§ Task data:
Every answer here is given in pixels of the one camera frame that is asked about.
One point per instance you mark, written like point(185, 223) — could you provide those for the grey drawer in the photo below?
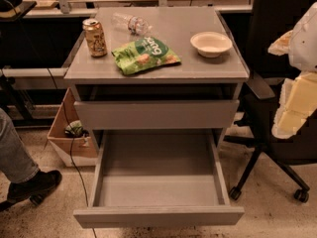
point(154, 106)
point(158, 179)

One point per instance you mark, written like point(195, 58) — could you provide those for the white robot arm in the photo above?
point(298, 96)

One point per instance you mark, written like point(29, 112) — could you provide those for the grey drawer cabinet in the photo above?
point(174, 26)

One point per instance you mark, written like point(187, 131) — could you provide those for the grey top drawer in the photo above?
point(154, 106)

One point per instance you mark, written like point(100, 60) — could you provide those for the green chip bag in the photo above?
point(143, 54)

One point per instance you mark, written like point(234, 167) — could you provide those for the white paper bowl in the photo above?
point(211, 44)

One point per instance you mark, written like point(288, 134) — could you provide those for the green item in box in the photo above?
point(75, 130)

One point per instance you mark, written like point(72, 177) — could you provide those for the clear plastic water bottle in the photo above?
point(135, 25)

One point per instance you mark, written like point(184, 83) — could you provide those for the cardboard box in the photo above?
point(72, 151)

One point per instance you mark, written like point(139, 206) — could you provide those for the gold soda can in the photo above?
point(94, 36)

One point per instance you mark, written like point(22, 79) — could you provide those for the black shoe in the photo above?
point(35, 190)

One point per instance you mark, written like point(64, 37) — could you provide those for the person leg in jeans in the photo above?
point(15, 161)

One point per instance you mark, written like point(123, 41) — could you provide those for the black office chair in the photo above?
point(267, 21)

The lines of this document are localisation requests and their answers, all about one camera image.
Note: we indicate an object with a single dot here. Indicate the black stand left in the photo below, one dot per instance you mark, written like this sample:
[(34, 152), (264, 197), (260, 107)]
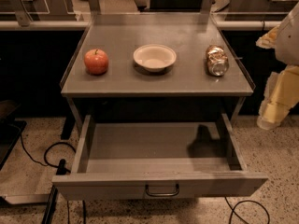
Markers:
[(53, 195)]

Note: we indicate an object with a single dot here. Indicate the dark object far left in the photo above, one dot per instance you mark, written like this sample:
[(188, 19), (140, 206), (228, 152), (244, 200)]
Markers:
[(10, 129)]

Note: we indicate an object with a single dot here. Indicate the white gripper with vents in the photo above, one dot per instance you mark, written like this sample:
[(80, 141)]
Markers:
[(289, 44)]

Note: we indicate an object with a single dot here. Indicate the crushed metal can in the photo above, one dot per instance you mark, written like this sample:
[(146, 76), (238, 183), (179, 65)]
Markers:
[(216, 61)]

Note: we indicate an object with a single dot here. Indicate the red apple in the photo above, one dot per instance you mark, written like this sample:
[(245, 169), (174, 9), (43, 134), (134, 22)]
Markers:
[(96, 62)]

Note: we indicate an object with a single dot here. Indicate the grey drawer cabinet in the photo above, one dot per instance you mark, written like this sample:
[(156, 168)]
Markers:
[(119, 35)]

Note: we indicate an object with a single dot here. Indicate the white bowl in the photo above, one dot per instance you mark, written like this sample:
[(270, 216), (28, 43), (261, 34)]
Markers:
[(154, 57)]

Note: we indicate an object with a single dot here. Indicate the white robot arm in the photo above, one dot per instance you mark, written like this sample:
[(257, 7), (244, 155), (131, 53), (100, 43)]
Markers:
[(284, 39)]

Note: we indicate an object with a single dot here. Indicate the grey top drawer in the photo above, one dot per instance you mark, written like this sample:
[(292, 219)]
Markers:
[(158, 161)]

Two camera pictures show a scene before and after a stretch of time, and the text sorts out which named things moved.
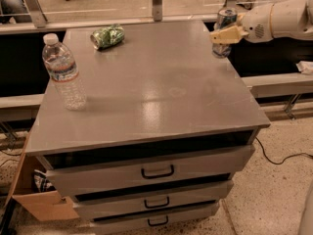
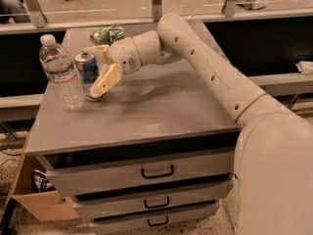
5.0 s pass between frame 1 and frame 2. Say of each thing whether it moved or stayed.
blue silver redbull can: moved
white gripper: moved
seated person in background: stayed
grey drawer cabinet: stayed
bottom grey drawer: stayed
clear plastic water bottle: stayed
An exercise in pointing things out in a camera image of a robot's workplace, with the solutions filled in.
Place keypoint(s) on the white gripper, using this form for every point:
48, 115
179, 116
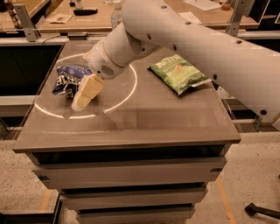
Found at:
98, 61

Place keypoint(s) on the blue chip bag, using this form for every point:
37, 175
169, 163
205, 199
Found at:
69, 79

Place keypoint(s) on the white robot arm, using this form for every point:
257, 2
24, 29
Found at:
249, 72

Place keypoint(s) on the clear plastic water bottle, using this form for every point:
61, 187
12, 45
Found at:
116, 17

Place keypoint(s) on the green chip bag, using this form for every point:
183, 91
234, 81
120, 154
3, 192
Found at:
178, 74

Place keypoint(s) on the tan paper note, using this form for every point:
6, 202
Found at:
59, 19

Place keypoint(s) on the black remote on desk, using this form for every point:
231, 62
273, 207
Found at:
85, 12

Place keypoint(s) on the grey drawer cabinet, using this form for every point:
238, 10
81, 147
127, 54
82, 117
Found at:
138, 152

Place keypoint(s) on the black chair base leg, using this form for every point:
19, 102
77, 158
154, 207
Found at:
252, 209

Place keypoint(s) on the metal bracket left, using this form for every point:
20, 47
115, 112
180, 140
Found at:
29, 29

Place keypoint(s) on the metal bracket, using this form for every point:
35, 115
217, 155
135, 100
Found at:
29, 29
234, 22

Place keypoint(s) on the metal bracket right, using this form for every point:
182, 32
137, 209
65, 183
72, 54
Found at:
234, 22

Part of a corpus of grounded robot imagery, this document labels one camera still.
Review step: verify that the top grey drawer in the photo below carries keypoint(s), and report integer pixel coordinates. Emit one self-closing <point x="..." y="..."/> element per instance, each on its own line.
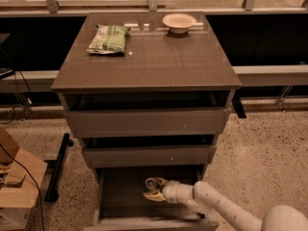
<point x="99" y="124"/>

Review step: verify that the brown cardboard box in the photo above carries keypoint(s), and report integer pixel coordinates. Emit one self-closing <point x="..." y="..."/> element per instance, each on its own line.
<point x="21" y="175"/>

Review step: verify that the white paper bowl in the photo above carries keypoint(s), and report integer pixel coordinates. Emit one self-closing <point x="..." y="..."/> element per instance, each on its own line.
<point x="179" y="23"/>

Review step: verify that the grey drawer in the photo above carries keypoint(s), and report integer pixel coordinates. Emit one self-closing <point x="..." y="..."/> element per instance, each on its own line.
<point x="121" y="205"/>
<point x="150" y="156"/>
<point x="99" y="124"/>

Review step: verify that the metal bracket right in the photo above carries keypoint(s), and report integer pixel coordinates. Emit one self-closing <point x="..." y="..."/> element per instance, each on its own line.
<point x="282" y="97"/>

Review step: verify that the bottom grey drawer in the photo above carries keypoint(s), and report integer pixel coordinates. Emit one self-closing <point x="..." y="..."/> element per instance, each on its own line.
<point x="121" y="205"/>

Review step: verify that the middle grey drawer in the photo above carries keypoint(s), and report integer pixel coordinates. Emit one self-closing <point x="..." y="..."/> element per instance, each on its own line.
<point x="150" y="156"/>

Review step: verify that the grey drawer cabinet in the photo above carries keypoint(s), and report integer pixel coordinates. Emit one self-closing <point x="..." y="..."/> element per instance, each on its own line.
<point x="158" y="71"/>

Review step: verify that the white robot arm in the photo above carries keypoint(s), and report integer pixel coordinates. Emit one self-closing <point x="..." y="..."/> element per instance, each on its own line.
<point x="201" y="195"/>

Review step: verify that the black bracket behind cabinet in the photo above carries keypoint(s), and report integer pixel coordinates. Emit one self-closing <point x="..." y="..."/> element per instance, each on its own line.
<point x="238" y="106"/>

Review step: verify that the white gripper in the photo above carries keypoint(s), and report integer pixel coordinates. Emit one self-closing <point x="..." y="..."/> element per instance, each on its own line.
<point x="170" y="192"/>

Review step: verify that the green chip bag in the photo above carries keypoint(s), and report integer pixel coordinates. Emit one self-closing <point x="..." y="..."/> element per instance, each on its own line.
<point x="109" y="39"/>

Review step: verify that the black floor stand leg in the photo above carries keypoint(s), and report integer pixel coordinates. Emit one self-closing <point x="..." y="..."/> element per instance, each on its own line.
<point x="56" y="166"/>

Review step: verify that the green soda can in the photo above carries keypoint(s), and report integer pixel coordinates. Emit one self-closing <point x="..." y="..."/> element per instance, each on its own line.
<point x="151" y="185"/>

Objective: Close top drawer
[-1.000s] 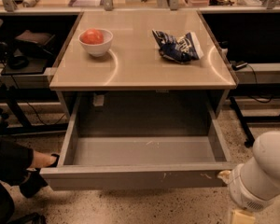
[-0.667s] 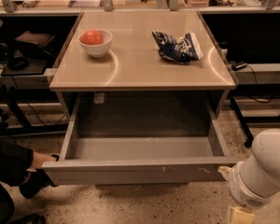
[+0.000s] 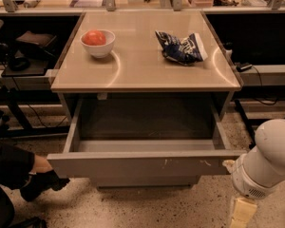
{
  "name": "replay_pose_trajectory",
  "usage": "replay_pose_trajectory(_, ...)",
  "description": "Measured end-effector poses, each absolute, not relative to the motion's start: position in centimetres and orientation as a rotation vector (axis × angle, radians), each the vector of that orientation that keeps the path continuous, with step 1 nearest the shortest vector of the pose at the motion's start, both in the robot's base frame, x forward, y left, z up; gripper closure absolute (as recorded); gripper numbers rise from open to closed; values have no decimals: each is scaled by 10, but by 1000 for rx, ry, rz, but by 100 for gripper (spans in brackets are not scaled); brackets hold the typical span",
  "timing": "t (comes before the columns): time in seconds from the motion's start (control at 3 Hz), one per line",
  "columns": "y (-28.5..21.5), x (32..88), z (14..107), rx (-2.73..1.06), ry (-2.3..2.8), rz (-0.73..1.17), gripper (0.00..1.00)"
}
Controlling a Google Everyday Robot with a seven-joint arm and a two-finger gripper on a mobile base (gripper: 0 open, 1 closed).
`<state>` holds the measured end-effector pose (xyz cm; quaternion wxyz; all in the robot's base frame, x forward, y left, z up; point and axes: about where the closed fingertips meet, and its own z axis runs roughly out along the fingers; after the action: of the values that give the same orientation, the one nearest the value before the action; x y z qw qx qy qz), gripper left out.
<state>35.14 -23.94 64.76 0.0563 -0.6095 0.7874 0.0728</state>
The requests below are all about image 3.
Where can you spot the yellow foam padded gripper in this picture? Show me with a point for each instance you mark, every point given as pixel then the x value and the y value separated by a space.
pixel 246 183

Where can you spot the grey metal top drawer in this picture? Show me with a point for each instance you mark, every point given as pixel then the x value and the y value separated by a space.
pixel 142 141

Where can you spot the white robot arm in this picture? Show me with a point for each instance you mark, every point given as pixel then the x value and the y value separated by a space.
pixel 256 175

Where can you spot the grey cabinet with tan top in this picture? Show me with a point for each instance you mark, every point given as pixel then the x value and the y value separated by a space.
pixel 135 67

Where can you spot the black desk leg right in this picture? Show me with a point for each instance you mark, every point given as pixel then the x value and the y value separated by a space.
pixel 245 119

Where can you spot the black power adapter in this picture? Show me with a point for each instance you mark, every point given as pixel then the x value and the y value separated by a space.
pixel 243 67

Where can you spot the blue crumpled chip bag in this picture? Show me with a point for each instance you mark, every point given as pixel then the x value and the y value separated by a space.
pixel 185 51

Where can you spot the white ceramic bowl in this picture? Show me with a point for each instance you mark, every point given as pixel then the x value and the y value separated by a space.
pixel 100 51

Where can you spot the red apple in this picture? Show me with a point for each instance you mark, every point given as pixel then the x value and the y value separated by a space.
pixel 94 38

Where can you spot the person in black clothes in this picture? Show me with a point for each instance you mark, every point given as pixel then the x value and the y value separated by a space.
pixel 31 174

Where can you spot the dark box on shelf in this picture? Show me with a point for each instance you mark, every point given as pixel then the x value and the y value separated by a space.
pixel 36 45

§ Your task:
Word for word, restate the lines running from the one containing "Where can you spot the black desk" through the final line of the records above, and nothing besides.

§ Answer space:
Where can you spot the black desk leg right in this picture? Show me with a point for each instance you mark, every point given as pixel then the x value and the y value separated by a space.
pixel 245 119

Where can you spot the black power adapter in this picture? Show me with a point for each instance you mark, every point given as pixel then the x value and the y value separated by a space.
pixel 243 67

Where can you spot the blue crumpled chip bag in this picture? Show me with a point for each instance you mark, every point given as pixel then the x value and the y value separated by a space.
pixel 185 51

Where can you spot the white ceramic bowl in this picture? Show me with a point for each instance you mark, every point given as pixel then the x value and the y value separated by a space.
pixel 100 51

Where can you spot the red apple in this picture? Show me with a point for each instance you mark, every point given as pixel then the x value and the y value separated by a space.
pixel 94 38

Where can you spot the person in black clothes in this picture? Show me with a point for each instance you mark, every point given as pixel then the x value and the y value separated by a space.
pixel 31 174

Where can you spot the dark box on shelf in this picture? Show me with a point for each instance you mark, every point given as pixel then the x value and the y value separated by a space.
pixel 36 45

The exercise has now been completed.